A word of warning for the examples, I wrote them quickly to illustrate a workflow rather than a well-developed project. There may be mistakes.

Bhavay Aggarwal
@Chokerino
@a-r-j Thank you so much!
Bhavay Aggarwal
@Chokerino
@a-r-j i wanted to ask something regarding the graphs which are generated. For example, this is the graph which is generated, DGLGraph(num_nodes=551, num_edges=1447, ndata_schemes={'id': Scheme(shape=(), dtype=torch.int64), 'residue_name': Scheme(shape=(), dtype=torch.int64), 'h': Scheme(shape=(7,), dtype=torch.float32), 'coords': Scheme(shape=(3,), dtype=torch.float32), 'ss': Scheme(shape=(9,), dtype=torch.float32), 'asa': Scheme(shape=(1,), dtype=torch.float32), 'rsa': Scheme(shape=(1,), dtype=torch.float32)} edata_schemes={'rel_type': Scheme(shape=(17,), dtype=torch.float64), 'norm': Scheme(shape=(), dtype=torch.float32)})
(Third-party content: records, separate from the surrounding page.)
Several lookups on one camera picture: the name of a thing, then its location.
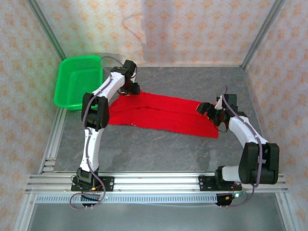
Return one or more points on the red t-shirt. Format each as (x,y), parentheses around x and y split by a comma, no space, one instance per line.
(163,115)

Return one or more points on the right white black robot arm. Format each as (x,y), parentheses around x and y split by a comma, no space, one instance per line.
(243,137)

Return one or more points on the green plastic basket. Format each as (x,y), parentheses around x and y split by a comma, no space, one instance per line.
(77,81)

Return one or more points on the grey metal shelf panel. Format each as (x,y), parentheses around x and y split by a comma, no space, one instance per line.
(154,217)

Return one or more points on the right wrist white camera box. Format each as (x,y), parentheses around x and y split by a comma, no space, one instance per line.
(219,103)

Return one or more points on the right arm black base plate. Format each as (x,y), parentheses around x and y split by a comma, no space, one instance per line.
(207,183)

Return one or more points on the aluminium mounting rail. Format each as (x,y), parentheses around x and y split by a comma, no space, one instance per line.
(156,183)

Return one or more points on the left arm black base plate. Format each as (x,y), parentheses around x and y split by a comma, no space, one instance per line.
(108,184)

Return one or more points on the aluminium frame post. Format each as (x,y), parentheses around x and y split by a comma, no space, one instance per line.
(262,33)
(45,29)

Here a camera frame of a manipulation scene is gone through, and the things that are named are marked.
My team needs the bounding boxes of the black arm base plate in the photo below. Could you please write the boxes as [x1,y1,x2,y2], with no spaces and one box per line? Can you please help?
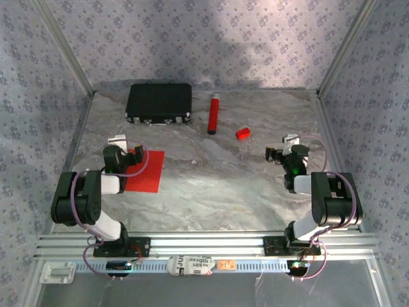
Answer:
[263,235,321,256]
[93,237,151,258]

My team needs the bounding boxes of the aluminium mounting rail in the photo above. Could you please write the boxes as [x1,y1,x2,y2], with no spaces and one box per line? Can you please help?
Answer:
[34,232,381,260]

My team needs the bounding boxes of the white plastic bracket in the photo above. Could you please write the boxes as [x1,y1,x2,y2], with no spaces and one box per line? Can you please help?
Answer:
[39,261,77,285]

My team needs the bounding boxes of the slotted grey cable duct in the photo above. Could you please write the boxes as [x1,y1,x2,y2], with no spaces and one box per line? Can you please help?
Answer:
[75,259,290,274]

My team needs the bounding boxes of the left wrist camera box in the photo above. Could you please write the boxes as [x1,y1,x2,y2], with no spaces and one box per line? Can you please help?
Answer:
[107,135,128,151]

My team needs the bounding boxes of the aluminium table edge rail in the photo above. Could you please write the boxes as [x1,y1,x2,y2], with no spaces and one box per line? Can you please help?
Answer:
[49,92,96,234]
[314,92,364,233]

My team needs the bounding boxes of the red cylindrical tube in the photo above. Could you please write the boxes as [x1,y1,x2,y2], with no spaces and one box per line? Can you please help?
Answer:
[206,92,220,136]

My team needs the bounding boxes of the aluminium corner post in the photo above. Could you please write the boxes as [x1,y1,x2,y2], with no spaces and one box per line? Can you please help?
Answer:
[33,0,96,96]
[316,0,380,97]

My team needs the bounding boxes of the red paper sheet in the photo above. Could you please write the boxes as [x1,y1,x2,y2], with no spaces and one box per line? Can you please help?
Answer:
[123,150,166,194]

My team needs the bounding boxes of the black hard case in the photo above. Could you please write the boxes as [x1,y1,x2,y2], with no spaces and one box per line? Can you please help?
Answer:
[125,83,193,126]

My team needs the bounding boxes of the small black controller board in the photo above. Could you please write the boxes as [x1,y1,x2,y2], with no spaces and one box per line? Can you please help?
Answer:
[105,260,134,276]
[286,260,310,276]

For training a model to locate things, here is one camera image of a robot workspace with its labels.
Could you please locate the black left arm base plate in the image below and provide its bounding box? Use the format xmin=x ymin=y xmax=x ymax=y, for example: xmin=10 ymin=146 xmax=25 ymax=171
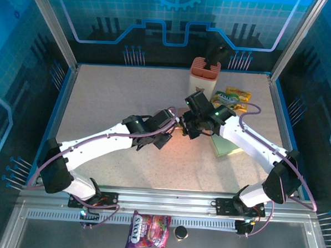
xmin=67 ymin=190 xmax=119 ymax=211

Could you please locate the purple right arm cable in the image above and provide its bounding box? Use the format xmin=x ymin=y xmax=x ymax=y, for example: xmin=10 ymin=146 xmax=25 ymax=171
xmin=217 ymin=101 xmax=323 ymax=241

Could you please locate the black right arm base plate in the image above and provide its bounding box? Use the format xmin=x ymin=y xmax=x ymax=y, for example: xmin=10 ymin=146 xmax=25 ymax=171
xmin=214 ymin=197 xmax=267 ymax=219

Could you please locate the black knife handle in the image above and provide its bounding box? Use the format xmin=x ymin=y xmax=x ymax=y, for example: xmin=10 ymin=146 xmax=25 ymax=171
xmin=203 ymin=42 xmax=228 ymax=72

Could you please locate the aluminium frame post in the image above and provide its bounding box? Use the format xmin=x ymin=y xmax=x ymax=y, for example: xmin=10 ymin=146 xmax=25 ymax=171
xmin=21 ymin=0 xmax=84 ymax=72
xmin=269 ymin=0 xmax=330 ymax=84

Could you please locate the purple Fox's berries candy bag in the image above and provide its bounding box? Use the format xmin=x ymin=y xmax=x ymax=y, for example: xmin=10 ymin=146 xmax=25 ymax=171
xmin=125 ymin=210 xmax=172 ymax=248

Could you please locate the cream knife block pink top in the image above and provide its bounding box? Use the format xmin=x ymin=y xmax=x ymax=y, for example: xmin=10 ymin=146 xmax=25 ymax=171
xmin=188 ymin=57 xmax=222 ymax=98

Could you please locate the yellow candy bag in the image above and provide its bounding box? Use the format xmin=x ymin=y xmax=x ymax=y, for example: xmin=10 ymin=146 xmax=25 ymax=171
xmin=224 ymin=87 xmax=252 ymax=112

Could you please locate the black round cap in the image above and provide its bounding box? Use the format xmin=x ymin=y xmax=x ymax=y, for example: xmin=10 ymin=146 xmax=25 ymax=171
xmin=173 ymin=225 xmax=189 ymax=242

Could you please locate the green paper box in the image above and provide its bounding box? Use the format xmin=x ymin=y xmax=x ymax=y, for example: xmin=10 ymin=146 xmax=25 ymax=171
xmin=210 ymin=133 xmax=245 ymax=159

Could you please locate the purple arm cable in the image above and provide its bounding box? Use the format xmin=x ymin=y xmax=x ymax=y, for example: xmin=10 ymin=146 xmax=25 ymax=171
xmin=217 ymin=101 xmax=323 ymax=241
xmin=24 ymin=99 xmax=181 ymax=234

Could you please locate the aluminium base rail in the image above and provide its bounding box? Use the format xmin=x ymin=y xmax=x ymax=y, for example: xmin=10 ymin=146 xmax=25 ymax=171
xmin=18 ymin=180 xmax=319 ymax=220

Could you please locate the slotted metal cable duct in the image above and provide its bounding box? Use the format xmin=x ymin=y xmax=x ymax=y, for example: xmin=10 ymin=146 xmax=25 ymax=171
xmin=26 ymin=208 xmax=241 ymax=232

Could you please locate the green Fox's candy bag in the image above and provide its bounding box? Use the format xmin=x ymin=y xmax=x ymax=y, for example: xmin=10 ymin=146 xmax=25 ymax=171
xmin=210 ymin=90 xmax=240 ymax=110

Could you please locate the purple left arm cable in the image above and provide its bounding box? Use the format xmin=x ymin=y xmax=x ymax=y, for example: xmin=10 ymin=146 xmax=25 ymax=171
xmin=24 ymin=99 xmax=181 ymax=234

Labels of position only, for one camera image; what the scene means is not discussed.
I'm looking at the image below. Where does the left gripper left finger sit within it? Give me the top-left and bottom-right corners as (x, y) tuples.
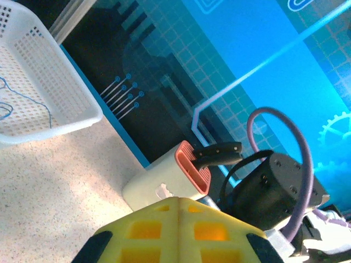
(71, 196), (180, 263)

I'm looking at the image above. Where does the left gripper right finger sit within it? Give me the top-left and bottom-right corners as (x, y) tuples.
(178, 197), (286, 263)

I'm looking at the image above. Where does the orange beige knife holder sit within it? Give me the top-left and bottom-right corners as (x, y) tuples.
(122, 140), (212, 212)

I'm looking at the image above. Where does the white plastic basket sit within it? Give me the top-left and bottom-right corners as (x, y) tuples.
(0, 0), (104, 146)

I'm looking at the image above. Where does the aluminium frame post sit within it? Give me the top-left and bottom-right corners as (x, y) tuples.
(48, 0), (97, 45)

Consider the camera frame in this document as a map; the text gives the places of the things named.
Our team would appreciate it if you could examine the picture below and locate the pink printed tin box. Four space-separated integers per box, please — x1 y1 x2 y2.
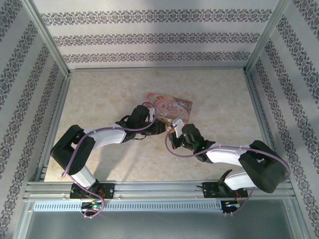
145 93 194 126

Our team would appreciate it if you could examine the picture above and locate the right circuit board orange light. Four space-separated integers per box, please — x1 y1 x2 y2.
221 200 240 214

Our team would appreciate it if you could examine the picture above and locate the left circuit board green light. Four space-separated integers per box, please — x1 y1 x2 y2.
81 201 104 210

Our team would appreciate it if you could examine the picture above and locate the aluminium mounting rail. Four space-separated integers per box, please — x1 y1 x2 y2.
23 181 294 200

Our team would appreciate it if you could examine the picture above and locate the aluminium frame back rail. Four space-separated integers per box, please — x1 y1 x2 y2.
68 66 247 74

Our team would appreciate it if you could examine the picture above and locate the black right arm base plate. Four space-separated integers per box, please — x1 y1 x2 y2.
202 181 249 199

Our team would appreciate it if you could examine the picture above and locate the slotted grey cable duct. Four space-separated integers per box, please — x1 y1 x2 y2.
33 200 223 213

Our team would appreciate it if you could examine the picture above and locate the aluminium frame side rail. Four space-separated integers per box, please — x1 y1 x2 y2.
34 74 72 181
243 73 287 181

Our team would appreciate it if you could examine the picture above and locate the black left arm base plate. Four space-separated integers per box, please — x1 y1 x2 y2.
69 183 116 200

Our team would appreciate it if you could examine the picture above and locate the aluminium frame post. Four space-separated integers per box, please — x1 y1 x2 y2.
244 0 296 75
23 0 72 77

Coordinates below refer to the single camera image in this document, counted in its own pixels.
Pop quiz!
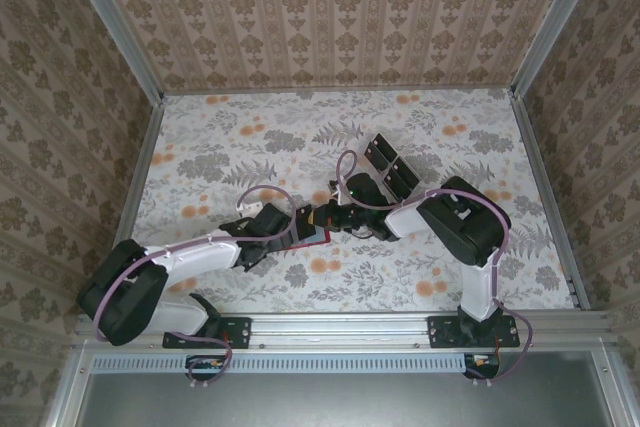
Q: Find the black credit card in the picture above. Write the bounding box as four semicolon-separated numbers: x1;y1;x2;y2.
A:
364;141;395;167
370;132;400;159
382;166;415;198
394;155;422;183
296;205;322;242

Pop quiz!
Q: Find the red leather card holder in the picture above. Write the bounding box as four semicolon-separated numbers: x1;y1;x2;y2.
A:
276;227;332;254

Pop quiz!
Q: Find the floral patterned table cover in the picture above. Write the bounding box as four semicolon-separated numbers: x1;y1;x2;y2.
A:
107;88;576;314

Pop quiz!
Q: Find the grey metal sheet panel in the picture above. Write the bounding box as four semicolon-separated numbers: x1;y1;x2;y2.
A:
74;371;616;427

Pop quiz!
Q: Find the thin aluminium back rail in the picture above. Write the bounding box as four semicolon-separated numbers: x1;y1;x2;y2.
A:
162;82;516;97

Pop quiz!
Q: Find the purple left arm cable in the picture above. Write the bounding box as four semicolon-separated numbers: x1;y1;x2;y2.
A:
92;185;298;391

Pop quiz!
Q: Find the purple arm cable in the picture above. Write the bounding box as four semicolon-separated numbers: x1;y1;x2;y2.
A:
92;185;298;391
334;149;535;389

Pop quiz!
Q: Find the grey slotted cable duct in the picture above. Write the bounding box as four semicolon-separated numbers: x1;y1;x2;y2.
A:
91;351;499;374

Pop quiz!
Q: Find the aluminium side rail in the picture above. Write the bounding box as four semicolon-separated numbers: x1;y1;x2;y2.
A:
113;94;166;246
508;89;592;312

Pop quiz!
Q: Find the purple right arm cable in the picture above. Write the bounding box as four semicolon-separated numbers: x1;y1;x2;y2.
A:
334;149;535;389

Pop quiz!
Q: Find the aluminium corner post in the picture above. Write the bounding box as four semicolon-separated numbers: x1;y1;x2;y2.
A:
55;0;166;104
508;0;611;98

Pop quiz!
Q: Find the aluminium frame bar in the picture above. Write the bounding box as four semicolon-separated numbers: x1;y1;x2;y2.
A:
43;346;96;427
591;346;640;427

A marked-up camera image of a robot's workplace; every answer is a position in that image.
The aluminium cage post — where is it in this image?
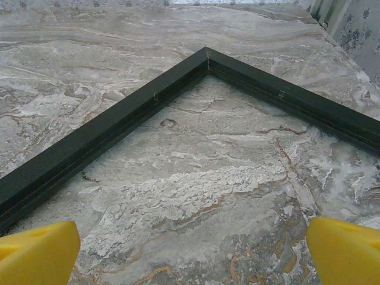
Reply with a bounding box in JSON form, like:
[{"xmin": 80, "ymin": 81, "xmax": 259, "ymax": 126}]
[{"xmin": 308, "ymin": 0, "xmax": 353, "ymax": 35}]

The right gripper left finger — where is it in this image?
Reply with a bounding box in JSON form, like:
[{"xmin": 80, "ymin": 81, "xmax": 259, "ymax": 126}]
[{"xmin": 0, "ymin": 220, "xmax": 81, "ymax": 285}]

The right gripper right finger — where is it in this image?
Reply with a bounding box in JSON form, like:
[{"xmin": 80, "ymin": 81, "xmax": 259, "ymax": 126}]
[{"xmin": 305, "ymin": 216, "xmax": 380, "ymax": 285}]

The black picture frame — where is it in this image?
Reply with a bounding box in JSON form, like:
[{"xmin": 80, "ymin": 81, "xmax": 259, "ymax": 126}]
[{"xmin": 0, "ymin": 46, "xmax": 380, "ymax": 235}]

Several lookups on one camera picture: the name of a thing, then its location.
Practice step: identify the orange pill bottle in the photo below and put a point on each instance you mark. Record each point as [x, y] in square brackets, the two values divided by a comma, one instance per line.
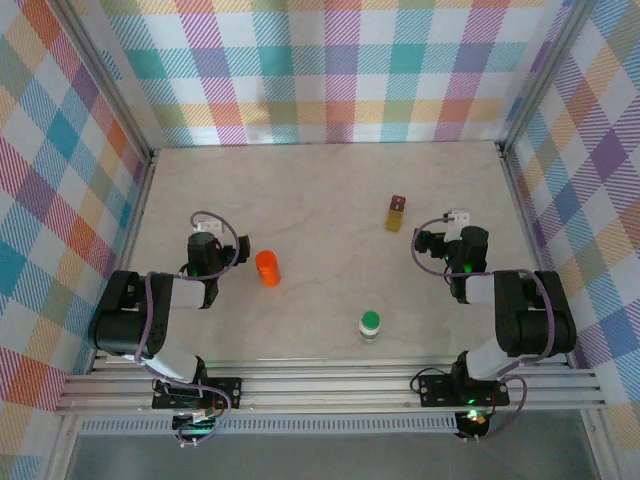
[268, 270]

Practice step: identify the white bottle with green cap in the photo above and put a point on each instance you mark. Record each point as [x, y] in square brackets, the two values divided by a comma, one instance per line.
[370, 327]

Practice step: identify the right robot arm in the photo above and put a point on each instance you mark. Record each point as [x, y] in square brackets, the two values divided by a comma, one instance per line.
[525, 320]

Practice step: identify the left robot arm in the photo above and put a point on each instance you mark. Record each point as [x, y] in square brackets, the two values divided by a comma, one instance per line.
[120, 330]

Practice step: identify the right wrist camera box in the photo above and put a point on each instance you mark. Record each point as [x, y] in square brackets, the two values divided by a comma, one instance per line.
[457, 220]

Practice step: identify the aluminium side rail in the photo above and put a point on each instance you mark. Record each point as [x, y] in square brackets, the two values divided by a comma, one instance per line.
[535, 250]
[129, 250]

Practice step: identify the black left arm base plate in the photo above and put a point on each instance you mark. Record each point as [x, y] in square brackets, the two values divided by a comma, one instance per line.
[225, 392]

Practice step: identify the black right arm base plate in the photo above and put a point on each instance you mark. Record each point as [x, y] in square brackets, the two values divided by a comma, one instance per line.
[435, 390]

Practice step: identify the aluminium mounting rail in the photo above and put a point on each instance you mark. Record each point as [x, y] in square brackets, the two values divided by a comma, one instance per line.
[325, 390]

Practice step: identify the aluminium corner post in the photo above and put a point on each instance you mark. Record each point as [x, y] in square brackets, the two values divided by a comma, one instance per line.
[107, 75]
[544, 75]

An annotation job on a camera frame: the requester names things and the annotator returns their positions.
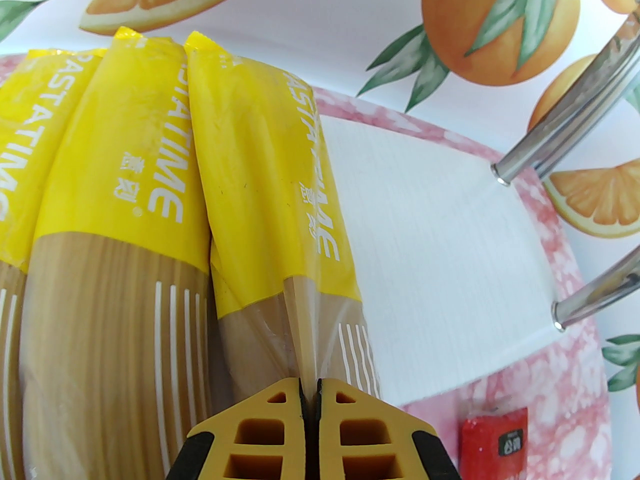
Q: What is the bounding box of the pink marble mat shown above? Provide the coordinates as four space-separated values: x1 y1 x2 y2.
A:
0 53 619 480

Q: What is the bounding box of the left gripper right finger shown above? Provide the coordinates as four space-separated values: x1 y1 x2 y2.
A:
315 377 462 480

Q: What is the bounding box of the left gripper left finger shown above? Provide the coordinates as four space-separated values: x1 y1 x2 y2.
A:
167 377 308 480

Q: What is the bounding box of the red spaghetti bag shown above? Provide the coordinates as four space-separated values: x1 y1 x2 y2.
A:
459 406 531 480

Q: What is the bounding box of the yellow spaghetti bag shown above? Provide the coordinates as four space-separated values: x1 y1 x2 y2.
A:
183 30 382 405
20 25 214 480
0 48 109 480

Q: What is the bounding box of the white two-tier shelf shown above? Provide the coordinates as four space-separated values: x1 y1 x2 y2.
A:
315 10 640 409

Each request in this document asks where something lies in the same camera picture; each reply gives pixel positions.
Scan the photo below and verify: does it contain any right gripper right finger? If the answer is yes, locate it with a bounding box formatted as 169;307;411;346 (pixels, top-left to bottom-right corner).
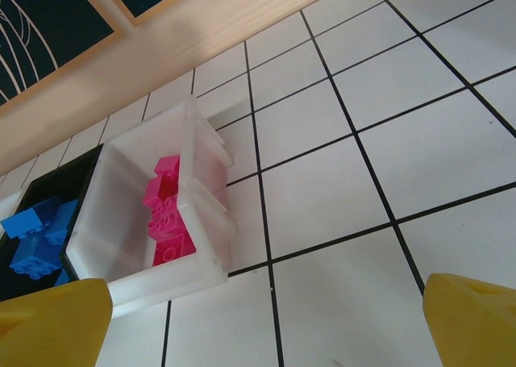
422;273;516;367

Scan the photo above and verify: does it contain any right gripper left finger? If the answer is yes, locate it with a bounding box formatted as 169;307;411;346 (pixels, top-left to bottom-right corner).
0;277;114;367

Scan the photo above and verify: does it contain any blue square lego brick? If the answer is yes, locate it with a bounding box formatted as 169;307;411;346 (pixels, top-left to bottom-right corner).
53;269;77;288
34;198;81;239
8;236;68;280
0;207;46;240

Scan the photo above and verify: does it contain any pink square lego brick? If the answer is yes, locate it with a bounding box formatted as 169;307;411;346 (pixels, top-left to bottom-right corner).
147;199;189;241
141;177;181;211
152;231;199;268
154;155;182;182

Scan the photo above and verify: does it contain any white plastic bin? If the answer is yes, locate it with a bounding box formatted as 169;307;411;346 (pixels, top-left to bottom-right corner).
59;94;239;318

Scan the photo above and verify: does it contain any black plastic bin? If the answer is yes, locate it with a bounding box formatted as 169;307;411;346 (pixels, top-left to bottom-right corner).
0;143;106;303

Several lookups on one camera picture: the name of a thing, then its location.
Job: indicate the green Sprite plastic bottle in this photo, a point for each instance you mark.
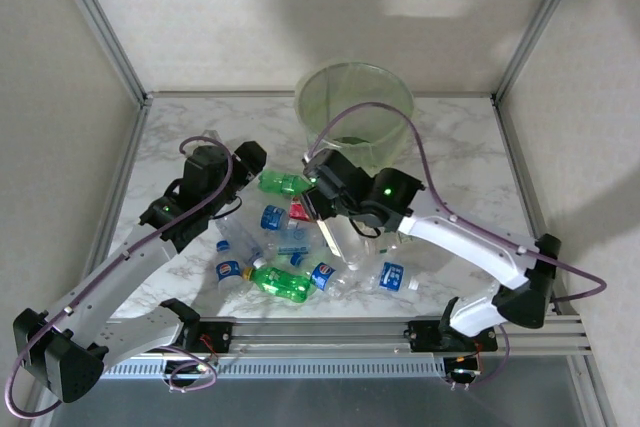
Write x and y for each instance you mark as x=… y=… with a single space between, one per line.
x=280 y=183
x=280 y=287

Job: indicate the translucent green bin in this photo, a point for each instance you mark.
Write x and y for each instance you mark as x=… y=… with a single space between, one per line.
x=350 y=97

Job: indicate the clear bottle dark blue label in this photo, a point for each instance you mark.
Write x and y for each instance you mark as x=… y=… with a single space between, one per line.
x=392 y=277

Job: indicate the clear plastic bottle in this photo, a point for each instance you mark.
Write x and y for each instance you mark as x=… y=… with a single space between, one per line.
x=240 y=242

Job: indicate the red yellow label bottle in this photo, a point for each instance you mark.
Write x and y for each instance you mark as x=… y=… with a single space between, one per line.
x=299 y=209

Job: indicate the Pepsi label plastic bottle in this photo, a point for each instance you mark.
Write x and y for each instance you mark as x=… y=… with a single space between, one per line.
x=323 y=275
x=227 y=271

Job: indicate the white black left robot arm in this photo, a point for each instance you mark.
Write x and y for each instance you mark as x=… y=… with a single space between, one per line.
x=125 y=267

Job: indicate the Pocari Sweat blue label bottle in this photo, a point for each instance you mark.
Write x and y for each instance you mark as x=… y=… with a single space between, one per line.
x=272 y=217

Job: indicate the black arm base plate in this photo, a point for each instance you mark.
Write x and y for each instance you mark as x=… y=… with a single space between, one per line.
x=425 y=334
x=220 y=334

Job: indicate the aluminium frame leg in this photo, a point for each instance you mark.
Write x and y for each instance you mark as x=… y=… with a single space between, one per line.
x=40 y=416
x=595 y=392

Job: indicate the aluminium table edge rail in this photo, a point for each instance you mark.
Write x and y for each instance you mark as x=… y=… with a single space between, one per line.
x=129 y=157
x=522 y=172
x=225 y=94

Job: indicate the wide aluminium mounting rail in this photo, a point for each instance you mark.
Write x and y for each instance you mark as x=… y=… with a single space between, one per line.
x=320 y=334

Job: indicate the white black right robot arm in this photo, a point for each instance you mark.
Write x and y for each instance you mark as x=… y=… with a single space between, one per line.
x=465 y=242

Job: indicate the aluminium frame post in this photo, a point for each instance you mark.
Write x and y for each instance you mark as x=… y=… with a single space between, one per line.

Here what does "h" feature represent in the node. Also, how is the secondary structure being represented and what are edge features are being used?
Bhavay Aggarwal
@Chokerino
@a-r-j hey i was also trying to run graphein on a custom pdb file which only contains binding sites but am running into error which says cannot create dssp. Do you know anything about this?
Bhavay Aggarwal
@Chokerino
the residues are not complete
is there any way to bypass this?
Arian Jamasb
@a-r-j
You can set include_ss=False. This should stop using DSSP for the featurisation
This is when initialising the ProteinGraph class
Bhavay Aggarwal
@Chokerino
could you also tell what the "h" feature stands for?
Arian Jamasb
@a-r-j
The "h" features are the low-dimensional embeddings for each amino acid produced by Meiler et al. 2001
Bhavay Aggarwal
@Chokerino
Hey @a-r-j , sorry to disturb you again. I was trying this example https://github.com/a-r-j/graphein/blob/master/datasets/ppisp/ppisp_example.ipynb and i am encountering this error ValueError: Expected input batch_size (49971) to match target batch_size (64).. For some reason, the number of nodes is taken as the entire batch. Have you encountered this/know how to deal with this?
When i call the loss function
Arian Jamasb
@a-r-j
Hi, I'm not sure what's going on there. Are you running the notebook exactly? It might be that some dependency has changed.
But, I would guess that there's something going on with your graph readout
Bhavay Aggarwal
@Chokerino
I have not run your code but tried to run my graph files on it. The example which used DGL-Sci works perfectly fine but this one throws an error for some reason but to my understanding, both of them use the same collate and dataloader and so the batch issue should not be really there. I am not able to find this on any of the forums too.
Bhavay Aggarwal
@Chokerino
@a-r-j are there any plans on upgrading to dgl 0.5.3
Arian Jamasb
@a-r-j
Hi @Chokerino we're doing a bit re-write at the moment to a functional API (you can check it out here: https://github.com/a-r-j/graphein/tree/graphein-api). The core internal data representations are networkx graphs and pandas datarames. We'll have conversion function to get them into DGL and this will make maintenance for future versions easy. If you'd like to contribute, we'd be really happy to provide support.
Bhavay Aggarwal
@Chokerino
@a-r-j I would love to do that but have many projects going on right now as well as an internship.